Паша достал чистый носовой платок, вытер губы, руки и протянул Томке большую слабую ладонь.
— Прежде всего Павел, — сказал он, входя в Томкину жизнь вразвалку, уверенно, по-хозяйски ощупывая в ней, прочны ли стены, не протекает ли крыша, высоки ли потолки, выясняя, где что поставить и чем будут кормить. Потом он говорил, что Томка с первого взгляда показалась ему своим, непродажным человеком. Она оказалась своим, потому что была еще молода, стены ее души как следует не оформились, не обросли кирпичом, цементом, звуконепроницаемой прокладкой, обоями, репродукцией Матисса на стене и ковром на другой, тогда в эту душу можно было внести сколько угодно хлама и разместить толпу людей, она, душа как булгаковская квартира, где завелась нечистая сила, всех поглощала и никого не выплевывала.

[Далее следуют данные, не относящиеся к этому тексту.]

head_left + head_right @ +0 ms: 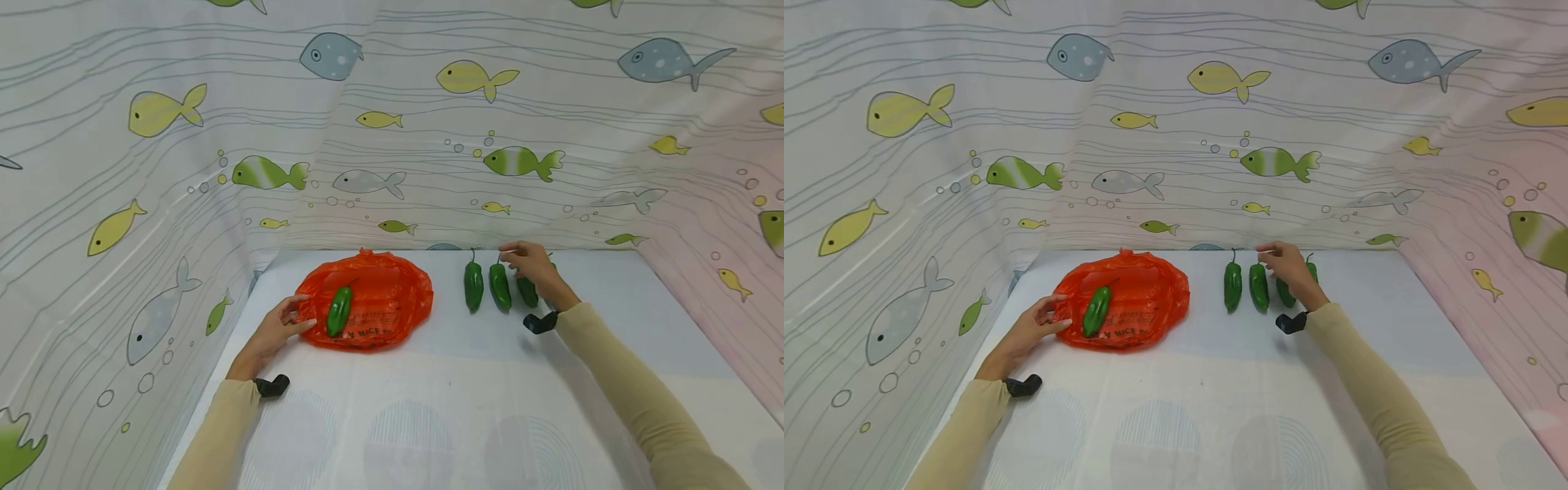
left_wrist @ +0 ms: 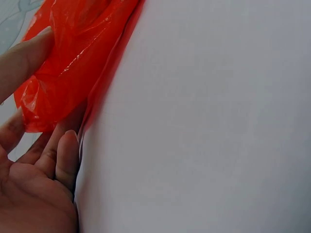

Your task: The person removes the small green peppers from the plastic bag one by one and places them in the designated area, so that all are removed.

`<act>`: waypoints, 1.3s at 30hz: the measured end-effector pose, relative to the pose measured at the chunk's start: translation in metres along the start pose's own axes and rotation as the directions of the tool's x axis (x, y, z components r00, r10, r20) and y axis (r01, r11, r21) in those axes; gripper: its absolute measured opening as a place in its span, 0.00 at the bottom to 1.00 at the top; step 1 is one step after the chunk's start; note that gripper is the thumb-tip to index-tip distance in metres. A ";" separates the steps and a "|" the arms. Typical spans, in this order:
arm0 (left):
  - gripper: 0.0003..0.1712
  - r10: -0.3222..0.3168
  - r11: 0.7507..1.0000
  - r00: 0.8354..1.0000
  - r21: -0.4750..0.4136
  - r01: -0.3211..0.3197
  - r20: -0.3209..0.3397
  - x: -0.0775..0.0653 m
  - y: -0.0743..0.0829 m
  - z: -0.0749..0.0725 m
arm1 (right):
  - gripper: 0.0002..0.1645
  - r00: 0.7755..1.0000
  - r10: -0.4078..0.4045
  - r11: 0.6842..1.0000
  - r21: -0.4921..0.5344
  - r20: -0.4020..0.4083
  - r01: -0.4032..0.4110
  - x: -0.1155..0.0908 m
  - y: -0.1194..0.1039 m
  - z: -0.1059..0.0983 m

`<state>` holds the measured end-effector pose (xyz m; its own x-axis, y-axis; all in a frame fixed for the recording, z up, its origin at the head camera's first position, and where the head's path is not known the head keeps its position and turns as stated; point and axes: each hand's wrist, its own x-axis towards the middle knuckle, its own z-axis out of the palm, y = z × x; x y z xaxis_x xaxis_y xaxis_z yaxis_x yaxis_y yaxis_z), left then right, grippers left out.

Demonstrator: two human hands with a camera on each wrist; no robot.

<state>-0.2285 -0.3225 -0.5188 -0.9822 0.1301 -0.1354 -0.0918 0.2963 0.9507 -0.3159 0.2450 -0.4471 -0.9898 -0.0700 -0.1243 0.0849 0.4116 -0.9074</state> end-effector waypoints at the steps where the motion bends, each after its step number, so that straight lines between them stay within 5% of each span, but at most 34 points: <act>1: 0.41 0.000 1.000 1.000 -0.002 0.000 0.001 0.000 0.000 0.000 | 0.26 1.000 -0.012 1.000 0.007 0.014 0.012 -0.001 -0.002 0.003; 10: 0.41 -0.003 1.000 1.000 -0.010 0.003 0.001 0.001 -0.002 0.001 | 0.25 0.991 -0.081 0.997 0.014 0.103 0.080 -0.004 -0.018 0.027; 39: 0.40 0.000 1.000 1.000 0.005 0.000 -0.005 0.002 -0.001 0.000 | 0.20 0.965 -0.113 0.993 0.044 0.237 0.105 -0.007 -0.056 0.128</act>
<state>-0.2300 -0.3226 -0.5196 -0.9830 0.1248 -0.1343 -0.0914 0.3012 0.9492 -0.2992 0.1062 -0.4468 -0.9376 -0.3290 -0.1128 -0.0147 0.3616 -0.9322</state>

И Паша, расправив плечи, прикрыв проникновенные голубые глаза веками, устало, как человек много испытавший, поведал ей, что он работал в отряде космонавтов и побывал там (он поднял большой палец вверх) , что там, в безвоздушном, надо понимать, пространстве, Паша и напоролся (то есть не сам лично, а его корабль) на летающую себе как ни в чем не бывало «летающую тарелку». Об этом Паша донес на космонавтском совещании, где присутствовали иностранные журналисты, которым Пашин доклад переводить не стали, а вежливо попросили газетчиков за самораскрывающиеся стеклянные двери. Паше же Главный Конструктор сказал:
— Вы ошиблись, Павел Ерофеевич!
— Нет, я не ошибся, — бледнея, взволнованно вскричал Паша, — я видел ее так же ясно, как вижу сейчас вас, Главного Конструктора.
— Мы дадим вам путевку в Ялту, полежите себе на песочке, — обняв Пашу за плечи, сказал ему Главный.
Паша понял, что вокруг него что-то затевается.